9 June 2016 | Martin Read
In 2008, when conceding defeat in her campaign to become the Democratic Party's nominee for US president, Hillary Clinton gave a speech.
Despite an energetic campaign, Clinton had been pipped at the post by the (then) fresh-faced junior senator from Illinois, Barack Obama. What was remarkable, and for many so frustrating, was how unbearably close Clinton had come to becoming the first woman nominated for the office of president by either of her country's two principal political parties. Even those siding with Obama's candidacy would have been impressed with her words at the time.
"Although we weren't able to shatter that highest, hardest glass ceiling this time, thanks to you, it's got about 18 million cracks in it, and the light is shining through like never before."
Stirring stuff. And indeed, wholly appropriate in the circumstances; the phrase 'glass ceiling' - traditionally applied to women prevented from rising beyond a certain level in a hierarchy - has become all too familiar since its first reported use in the 1970s. In 2008, the US came thrillingly close to breaking it with the most important elected office in the world.
But glass ceilings aren't just about a bar to female participation in an organisation's higher echelons. It's a powerful phrase often used to describe situations in which conventional policy excludes the involvement of otherwise suitably qualified individuals for no better reason than historical precedent.
I recently spent an enjoyable hour or two in the company of a facilities manager whose role in her company is something a bit special. No names, no pack drill (please keep an eye out for her story in a forthcoming edition), but a few years ago this particular FM was made a partner in her organisation - a co-ownership status afforded to around a sixth of the company's employees.

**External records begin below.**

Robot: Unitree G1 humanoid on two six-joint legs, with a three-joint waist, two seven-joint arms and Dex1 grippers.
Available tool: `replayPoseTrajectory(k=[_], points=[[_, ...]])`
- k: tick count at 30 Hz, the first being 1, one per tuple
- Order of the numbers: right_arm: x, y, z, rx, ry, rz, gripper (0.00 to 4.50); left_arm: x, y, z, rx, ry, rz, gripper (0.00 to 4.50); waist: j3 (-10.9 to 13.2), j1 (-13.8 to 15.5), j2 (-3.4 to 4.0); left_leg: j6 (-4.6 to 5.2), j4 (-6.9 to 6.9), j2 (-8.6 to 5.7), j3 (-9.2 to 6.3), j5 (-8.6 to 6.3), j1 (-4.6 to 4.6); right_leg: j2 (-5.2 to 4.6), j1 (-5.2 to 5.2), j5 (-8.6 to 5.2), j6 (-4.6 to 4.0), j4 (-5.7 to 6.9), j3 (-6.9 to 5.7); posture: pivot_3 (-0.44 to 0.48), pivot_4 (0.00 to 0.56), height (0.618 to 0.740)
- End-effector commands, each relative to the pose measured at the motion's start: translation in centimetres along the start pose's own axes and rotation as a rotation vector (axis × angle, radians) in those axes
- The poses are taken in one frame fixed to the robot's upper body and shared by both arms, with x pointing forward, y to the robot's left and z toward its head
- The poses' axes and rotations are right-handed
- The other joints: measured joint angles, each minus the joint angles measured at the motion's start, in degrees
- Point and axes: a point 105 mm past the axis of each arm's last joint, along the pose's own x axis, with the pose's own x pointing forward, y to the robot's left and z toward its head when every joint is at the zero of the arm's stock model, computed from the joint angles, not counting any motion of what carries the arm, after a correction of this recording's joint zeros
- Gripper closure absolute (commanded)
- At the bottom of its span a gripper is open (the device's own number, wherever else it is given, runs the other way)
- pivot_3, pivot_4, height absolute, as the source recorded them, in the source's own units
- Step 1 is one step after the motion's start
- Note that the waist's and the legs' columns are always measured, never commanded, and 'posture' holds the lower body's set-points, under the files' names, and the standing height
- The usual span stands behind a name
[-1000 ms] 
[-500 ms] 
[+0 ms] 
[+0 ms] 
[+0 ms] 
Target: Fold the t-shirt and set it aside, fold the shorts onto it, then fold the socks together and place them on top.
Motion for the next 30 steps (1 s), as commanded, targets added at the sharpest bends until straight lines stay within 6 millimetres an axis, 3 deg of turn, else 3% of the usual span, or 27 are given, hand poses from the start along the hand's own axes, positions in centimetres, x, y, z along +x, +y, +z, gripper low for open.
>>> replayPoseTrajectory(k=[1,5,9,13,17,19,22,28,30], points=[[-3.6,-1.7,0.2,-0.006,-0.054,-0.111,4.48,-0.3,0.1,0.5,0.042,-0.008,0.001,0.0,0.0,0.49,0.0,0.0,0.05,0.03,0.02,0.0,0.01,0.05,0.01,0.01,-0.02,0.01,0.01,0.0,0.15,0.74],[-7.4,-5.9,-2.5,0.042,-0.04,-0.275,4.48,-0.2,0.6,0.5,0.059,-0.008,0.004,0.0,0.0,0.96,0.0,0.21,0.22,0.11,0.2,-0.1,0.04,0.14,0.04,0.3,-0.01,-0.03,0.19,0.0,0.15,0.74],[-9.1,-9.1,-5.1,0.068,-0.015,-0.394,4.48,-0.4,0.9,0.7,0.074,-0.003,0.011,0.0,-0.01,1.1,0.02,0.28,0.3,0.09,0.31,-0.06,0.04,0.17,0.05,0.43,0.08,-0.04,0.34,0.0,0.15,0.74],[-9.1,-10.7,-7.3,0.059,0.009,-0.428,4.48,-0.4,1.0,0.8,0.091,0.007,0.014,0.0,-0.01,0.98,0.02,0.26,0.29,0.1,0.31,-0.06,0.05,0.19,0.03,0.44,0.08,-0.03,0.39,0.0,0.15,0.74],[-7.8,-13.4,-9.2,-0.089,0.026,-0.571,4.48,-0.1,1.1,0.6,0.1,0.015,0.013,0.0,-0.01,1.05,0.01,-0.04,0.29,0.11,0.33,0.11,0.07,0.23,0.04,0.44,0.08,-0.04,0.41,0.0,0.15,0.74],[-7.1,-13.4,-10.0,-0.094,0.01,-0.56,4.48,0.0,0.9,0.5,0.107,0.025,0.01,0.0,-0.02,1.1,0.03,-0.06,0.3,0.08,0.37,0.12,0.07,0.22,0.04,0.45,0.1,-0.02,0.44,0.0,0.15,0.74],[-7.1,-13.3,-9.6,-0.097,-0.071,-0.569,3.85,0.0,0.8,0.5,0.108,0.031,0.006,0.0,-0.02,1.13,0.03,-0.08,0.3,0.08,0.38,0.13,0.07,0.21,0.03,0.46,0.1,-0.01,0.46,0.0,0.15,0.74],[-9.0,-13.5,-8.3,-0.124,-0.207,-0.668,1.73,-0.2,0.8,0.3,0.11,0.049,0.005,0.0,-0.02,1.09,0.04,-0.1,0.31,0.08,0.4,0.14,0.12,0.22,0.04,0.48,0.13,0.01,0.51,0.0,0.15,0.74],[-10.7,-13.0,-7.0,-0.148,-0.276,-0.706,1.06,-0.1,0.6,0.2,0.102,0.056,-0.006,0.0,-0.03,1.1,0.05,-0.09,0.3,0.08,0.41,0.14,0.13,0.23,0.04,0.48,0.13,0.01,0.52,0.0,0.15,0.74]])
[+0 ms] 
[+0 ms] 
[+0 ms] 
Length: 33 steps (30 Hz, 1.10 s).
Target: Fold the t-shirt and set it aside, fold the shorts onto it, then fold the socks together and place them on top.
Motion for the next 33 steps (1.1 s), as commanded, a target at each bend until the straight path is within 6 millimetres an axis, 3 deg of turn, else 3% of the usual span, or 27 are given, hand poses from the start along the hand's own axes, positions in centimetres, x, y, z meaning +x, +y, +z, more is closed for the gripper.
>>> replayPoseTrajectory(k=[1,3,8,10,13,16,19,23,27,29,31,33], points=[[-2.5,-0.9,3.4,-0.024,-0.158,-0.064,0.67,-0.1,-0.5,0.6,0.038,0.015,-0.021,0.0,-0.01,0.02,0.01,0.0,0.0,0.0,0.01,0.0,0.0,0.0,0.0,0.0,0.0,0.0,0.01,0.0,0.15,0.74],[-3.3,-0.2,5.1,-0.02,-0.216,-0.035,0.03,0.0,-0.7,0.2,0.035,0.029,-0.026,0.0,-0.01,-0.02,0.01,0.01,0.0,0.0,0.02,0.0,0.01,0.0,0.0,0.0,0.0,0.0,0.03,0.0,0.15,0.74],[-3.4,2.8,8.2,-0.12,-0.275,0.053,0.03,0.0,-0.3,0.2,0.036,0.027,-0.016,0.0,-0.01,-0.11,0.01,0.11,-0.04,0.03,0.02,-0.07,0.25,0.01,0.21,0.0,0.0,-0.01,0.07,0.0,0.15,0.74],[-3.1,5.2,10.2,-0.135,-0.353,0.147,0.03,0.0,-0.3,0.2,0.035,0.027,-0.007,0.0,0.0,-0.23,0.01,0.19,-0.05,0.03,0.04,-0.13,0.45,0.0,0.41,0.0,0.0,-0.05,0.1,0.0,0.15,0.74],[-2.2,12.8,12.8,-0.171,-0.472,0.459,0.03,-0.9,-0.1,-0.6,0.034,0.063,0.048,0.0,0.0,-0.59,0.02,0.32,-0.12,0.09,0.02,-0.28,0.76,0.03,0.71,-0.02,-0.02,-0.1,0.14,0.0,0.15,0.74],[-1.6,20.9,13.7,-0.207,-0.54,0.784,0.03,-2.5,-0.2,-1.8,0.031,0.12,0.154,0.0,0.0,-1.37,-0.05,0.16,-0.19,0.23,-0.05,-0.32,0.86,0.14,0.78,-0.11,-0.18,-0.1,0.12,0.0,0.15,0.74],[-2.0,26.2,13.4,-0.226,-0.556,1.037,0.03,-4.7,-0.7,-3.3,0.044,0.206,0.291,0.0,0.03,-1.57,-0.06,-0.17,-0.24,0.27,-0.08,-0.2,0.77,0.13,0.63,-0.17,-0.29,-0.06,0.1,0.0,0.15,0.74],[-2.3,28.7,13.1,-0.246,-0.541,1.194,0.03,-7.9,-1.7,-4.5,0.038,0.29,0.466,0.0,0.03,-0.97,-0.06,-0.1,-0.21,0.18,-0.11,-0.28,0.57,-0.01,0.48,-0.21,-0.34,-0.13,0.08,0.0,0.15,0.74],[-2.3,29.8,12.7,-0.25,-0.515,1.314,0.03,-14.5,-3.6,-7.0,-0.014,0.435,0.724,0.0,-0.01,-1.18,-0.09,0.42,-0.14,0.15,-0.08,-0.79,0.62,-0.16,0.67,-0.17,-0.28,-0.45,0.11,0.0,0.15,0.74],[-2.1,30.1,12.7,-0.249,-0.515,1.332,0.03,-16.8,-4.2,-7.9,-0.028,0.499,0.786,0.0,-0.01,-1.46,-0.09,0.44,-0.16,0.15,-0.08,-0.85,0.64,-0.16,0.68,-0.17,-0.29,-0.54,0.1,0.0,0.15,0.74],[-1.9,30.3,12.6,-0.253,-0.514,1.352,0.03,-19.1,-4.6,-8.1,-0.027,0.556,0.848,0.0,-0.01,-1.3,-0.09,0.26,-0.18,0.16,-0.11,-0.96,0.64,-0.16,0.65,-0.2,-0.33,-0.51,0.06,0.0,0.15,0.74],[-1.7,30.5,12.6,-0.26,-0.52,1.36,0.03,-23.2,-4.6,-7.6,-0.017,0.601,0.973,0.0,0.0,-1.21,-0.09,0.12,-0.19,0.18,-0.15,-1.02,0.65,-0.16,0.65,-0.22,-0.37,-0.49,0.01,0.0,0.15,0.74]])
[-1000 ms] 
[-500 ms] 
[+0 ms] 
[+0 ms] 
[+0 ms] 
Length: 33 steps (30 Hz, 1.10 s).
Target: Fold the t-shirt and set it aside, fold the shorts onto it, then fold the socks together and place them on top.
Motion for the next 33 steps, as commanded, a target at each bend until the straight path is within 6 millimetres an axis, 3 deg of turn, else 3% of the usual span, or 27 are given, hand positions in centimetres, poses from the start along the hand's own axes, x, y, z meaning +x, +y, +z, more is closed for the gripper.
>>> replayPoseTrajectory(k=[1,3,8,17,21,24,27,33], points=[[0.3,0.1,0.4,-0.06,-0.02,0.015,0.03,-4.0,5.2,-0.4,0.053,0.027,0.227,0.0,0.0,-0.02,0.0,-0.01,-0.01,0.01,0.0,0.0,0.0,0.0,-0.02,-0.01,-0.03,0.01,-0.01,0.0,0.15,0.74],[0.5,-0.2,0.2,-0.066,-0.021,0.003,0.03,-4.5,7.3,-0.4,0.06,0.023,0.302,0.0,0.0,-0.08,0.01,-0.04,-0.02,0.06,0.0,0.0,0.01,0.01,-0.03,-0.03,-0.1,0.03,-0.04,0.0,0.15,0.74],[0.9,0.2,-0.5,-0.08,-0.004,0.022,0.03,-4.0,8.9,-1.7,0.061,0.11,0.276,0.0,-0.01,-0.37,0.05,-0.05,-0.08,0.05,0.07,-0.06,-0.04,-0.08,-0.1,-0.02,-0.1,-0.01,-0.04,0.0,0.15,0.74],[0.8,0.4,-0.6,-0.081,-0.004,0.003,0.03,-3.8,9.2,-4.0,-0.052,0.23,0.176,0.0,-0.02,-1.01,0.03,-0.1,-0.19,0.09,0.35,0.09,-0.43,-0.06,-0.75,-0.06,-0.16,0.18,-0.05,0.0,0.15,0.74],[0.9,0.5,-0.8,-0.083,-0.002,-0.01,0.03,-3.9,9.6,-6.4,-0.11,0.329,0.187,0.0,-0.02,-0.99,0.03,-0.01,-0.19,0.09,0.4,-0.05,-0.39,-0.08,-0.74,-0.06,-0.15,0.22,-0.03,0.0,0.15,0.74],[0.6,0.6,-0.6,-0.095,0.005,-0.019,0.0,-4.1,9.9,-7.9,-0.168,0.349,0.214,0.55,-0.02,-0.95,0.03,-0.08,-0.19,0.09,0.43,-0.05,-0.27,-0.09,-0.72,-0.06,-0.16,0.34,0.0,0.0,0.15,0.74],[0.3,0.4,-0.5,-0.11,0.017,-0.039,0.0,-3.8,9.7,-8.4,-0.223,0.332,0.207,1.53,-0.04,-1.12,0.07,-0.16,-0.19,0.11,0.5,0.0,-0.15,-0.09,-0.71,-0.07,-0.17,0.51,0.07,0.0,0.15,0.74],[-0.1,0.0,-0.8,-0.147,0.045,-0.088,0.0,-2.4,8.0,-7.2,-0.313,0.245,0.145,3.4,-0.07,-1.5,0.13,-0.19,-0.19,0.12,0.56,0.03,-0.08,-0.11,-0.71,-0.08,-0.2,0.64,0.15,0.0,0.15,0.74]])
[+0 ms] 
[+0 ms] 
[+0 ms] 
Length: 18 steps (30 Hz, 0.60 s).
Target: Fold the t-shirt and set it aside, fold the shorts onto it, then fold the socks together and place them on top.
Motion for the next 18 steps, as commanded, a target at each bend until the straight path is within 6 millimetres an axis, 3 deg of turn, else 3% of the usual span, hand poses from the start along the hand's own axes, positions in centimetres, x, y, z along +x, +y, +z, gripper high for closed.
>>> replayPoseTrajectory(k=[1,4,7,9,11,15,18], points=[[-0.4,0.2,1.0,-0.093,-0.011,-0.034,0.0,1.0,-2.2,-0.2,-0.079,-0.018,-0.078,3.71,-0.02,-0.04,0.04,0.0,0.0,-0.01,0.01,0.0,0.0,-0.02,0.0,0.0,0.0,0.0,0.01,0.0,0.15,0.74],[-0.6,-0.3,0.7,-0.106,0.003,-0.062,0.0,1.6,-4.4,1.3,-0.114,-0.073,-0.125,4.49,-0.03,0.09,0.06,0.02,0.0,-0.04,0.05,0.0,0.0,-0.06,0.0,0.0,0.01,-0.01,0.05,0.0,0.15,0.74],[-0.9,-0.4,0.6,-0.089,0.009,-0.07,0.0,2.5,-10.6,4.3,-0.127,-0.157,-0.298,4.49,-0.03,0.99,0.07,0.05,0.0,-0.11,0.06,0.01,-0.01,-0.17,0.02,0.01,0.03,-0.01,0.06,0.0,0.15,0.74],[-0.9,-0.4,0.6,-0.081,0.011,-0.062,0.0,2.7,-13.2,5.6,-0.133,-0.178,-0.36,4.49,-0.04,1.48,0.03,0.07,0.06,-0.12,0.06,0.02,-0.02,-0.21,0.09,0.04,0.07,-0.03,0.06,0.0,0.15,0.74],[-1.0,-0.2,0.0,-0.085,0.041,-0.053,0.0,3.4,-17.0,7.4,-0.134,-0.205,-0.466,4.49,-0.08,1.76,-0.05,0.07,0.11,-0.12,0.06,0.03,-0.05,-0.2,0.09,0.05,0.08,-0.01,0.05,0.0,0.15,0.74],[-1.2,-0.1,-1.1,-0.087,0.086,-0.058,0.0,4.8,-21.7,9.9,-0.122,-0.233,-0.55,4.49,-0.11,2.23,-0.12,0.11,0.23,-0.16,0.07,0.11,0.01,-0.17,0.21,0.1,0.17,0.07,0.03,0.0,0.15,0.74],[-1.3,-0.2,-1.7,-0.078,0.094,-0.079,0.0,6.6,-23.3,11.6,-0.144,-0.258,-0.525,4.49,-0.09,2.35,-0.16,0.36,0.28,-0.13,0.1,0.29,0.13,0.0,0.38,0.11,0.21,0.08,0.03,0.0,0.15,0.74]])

Partner status such as with this firm (in the financial services arena), typically means an equity stake, and in this case it was a first for the FM function. The effect? The providers of facilities services taken seriously, their importance better understood by all who use them.
Much is spoken by those who bemoan the lack of an FM functioning "at board level", and, to be clear, this isn't what's happening here. (Our FM does, however, report in to the organisation's chief operating officer.) But what partner status achieves is to show to others how FM can be delivered by someone at the same level as providers of other mission-critical functions. Those with partner status also get a sense of ownership of their businesses - because they literally do have a degree of legal ownership of them. The glass ceiling? It's one way of avoiding it all together.
There's something to be said about focusing in on how the FM function is accepted, respected and positioned when matched against a range of different forms of company structure, and perhaps that's the cue for a specific research programme. For now, it's worth reflecting on the possibilities such models offer for advancing FM's status within organisations.